What you will do: Return, with both end lines included, exactly what the data below holds from the line with "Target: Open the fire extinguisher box" through the line with "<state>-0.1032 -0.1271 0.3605", though not the pictures.

Data extract:
****

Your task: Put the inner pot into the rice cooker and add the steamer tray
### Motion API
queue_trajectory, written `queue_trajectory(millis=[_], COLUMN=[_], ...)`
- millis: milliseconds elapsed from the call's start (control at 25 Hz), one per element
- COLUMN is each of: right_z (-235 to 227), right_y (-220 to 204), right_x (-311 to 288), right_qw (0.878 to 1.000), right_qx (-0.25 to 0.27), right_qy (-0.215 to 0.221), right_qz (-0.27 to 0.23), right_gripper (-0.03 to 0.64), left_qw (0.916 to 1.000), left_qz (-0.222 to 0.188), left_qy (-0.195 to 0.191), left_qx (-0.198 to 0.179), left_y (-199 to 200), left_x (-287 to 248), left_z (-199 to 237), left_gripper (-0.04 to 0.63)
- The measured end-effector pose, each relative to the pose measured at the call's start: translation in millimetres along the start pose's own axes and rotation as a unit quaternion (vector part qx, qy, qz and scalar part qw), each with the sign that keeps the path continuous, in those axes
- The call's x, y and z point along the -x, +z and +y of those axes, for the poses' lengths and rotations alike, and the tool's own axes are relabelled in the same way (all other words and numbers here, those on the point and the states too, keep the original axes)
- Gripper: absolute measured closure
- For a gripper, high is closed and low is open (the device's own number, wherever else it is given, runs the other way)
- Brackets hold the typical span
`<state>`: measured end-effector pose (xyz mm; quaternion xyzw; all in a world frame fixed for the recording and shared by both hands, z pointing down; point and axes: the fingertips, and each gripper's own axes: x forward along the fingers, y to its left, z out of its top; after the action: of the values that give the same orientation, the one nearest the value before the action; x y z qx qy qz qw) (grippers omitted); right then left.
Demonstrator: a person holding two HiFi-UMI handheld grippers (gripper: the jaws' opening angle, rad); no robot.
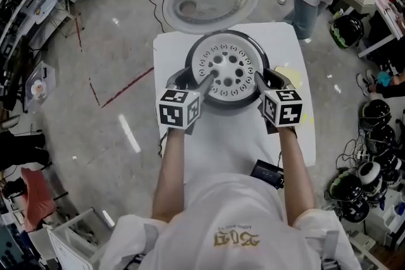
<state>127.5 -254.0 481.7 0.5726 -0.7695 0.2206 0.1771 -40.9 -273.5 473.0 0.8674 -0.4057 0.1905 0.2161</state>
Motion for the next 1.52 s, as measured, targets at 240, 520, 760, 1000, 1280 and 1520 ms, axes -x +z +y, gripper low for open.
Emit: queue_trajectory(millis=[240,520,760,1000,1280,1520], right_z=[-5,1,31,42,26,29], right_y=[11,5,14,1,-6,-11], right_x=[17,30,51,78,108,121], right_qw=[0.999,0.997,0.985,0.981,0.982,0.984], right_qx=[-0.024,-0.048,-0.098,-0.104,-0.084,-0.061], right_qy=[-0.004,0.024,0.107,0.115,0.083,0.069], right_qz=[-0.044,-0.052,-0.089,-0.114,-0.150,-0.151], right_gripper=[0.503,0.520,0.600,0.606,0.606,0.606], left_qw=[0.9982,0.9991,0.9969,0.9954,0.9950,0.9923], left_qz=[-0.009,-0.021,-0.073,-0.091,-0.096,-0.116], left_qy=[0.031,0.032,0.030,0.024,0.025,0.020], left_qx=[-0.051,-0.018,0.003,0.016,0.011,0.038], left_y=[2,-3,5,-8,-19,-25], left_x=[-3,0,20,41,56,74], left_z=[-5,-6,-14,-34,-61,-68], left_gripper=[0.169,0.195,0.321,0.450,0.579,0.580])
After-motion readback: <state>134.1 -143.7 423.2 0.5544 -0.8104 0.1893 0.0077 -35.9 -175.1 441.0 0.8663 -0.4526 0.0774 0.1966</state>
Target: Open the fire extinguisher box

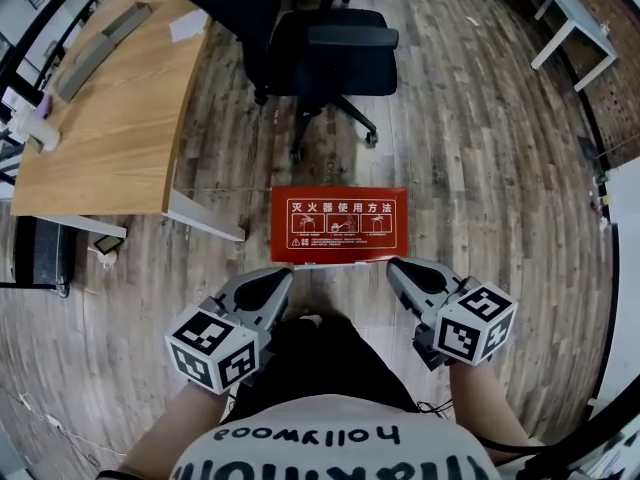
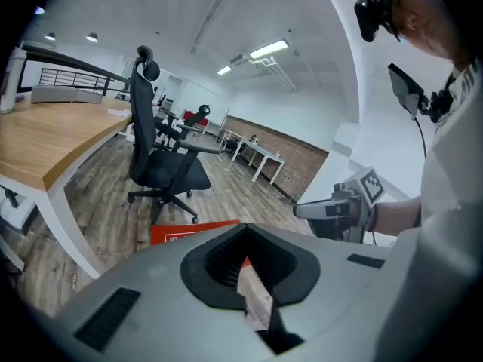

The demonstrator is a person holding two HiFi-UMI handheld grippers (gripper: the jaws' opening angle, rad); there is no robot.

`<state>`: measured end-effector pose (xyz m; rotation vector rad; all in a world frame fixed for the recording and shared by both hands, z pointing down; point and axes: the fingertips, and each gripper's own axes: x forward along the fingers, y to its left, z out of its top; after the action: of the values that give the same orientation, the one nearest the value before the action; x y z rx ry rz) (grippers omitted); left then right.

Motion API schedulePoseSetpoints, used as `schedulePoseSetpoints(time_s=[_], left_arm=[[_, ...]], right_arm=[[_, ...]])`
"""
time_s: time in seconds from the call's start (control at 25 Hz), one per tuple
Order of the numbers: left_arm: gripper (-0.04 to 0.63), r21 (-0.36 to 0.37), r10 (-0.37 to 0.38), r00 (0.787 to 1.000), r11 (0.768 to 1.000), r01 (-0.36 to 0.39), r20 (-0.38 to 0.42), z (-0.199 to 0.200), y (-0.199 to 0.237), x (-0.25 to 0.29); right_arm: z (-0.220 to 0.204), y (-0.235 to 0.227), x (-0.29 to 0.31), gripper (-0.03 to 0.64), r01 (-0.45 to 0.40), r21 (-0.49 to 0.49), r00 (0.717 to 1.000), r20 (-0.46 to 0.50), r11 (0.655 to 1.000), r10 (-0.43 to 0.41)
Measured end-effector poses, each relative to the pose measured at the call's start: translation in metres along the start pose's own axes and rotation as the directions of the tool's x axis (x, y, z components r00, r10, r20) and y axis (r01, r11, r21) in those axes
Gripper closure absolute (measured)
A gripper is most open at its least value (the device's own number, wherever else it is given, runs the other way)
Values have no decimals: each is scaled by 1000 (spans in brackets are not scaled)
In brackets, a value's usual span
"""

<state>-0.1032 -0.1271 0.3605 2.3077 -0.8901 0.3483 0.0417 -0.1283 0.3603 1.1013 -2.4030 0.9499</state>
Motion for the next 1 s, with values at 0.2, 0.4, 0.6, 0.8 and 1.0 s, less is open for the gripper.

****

Exercise answer:
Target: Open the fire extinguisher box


The demonstrator is a person holding two HiFi-UMI handheld grippers (gripper: the jaws' opening angle, rad); there is no robot.

`<state>`: measured end-effector pose (xyz m; rotation vector rad; all in a world frame fixed for the recording and shared by both hands, z pointing down; point and axes: the fingertips, and each gripper's own axes: x forward along the fingers, y to its left, z out of its top; after the action: of the values that give the same orientation, the one nearest the value before the action; x y z rx ry rz) (grippers omitted); left then right.

Motion API schedulePoseSetpoints, used as `schedulePoseSetpoints(time_s=[_], left_arm=[[_, ...]], right_arm=[[_, ...]])`
"""
time_s: time in seconds from the call's start (control at 25 Hz), one per tuple
Order of the numbers: left_arm: gripper (-0.04 to 0.63), r21 (-0.36 to 0.37), r10 (-0.37 to 0.38), r00 (0.787 to 1.000), r11 (0.768 to 1.000), r01 (-0.36 to 0.39), r20 (-0.38 to 0.42), z (-0.199 to 0.200), y (-0.199 to 0.237), x (-0.25 to 0.29); right_arm: z (-0.220 to 0.204), y (-0.235 to 0.227), x (-0.29 to 0.31), gripper (-0.03 to 0.64), r01 (-0.45 to 0.40), r21 (-0.49 to 0.49), r00 (0.717 to 1.000), r20 (-0.46 to 0.50), r11 (0.655 to 1.000), r10 (-0.43 to 0.41)
Measured end-effector poses, each relative to the pose measured at the call's start: translation in metres along the start pose's own axes and rotation as the directions of the tool's x axis (x, y, z components r00, r10, r20) and y axis (r01, r11, r21) in those axes
Gripper closure absolute (measured)
A gripper is most open at its least value (the device's own number, wherever else it is given, runs the other way)
Values have no decimals: each is scaled by 1000 (spans in brackets are not scaled)
In brackets, a value's usual span
"""

<state>-0.1032 -0.1271 0.3605 2.3077 -0.8901 0.3483 0.0417 -0.1283 0.3603 1.1013 -2.4030 0.9499</state>

No additional answer is expected.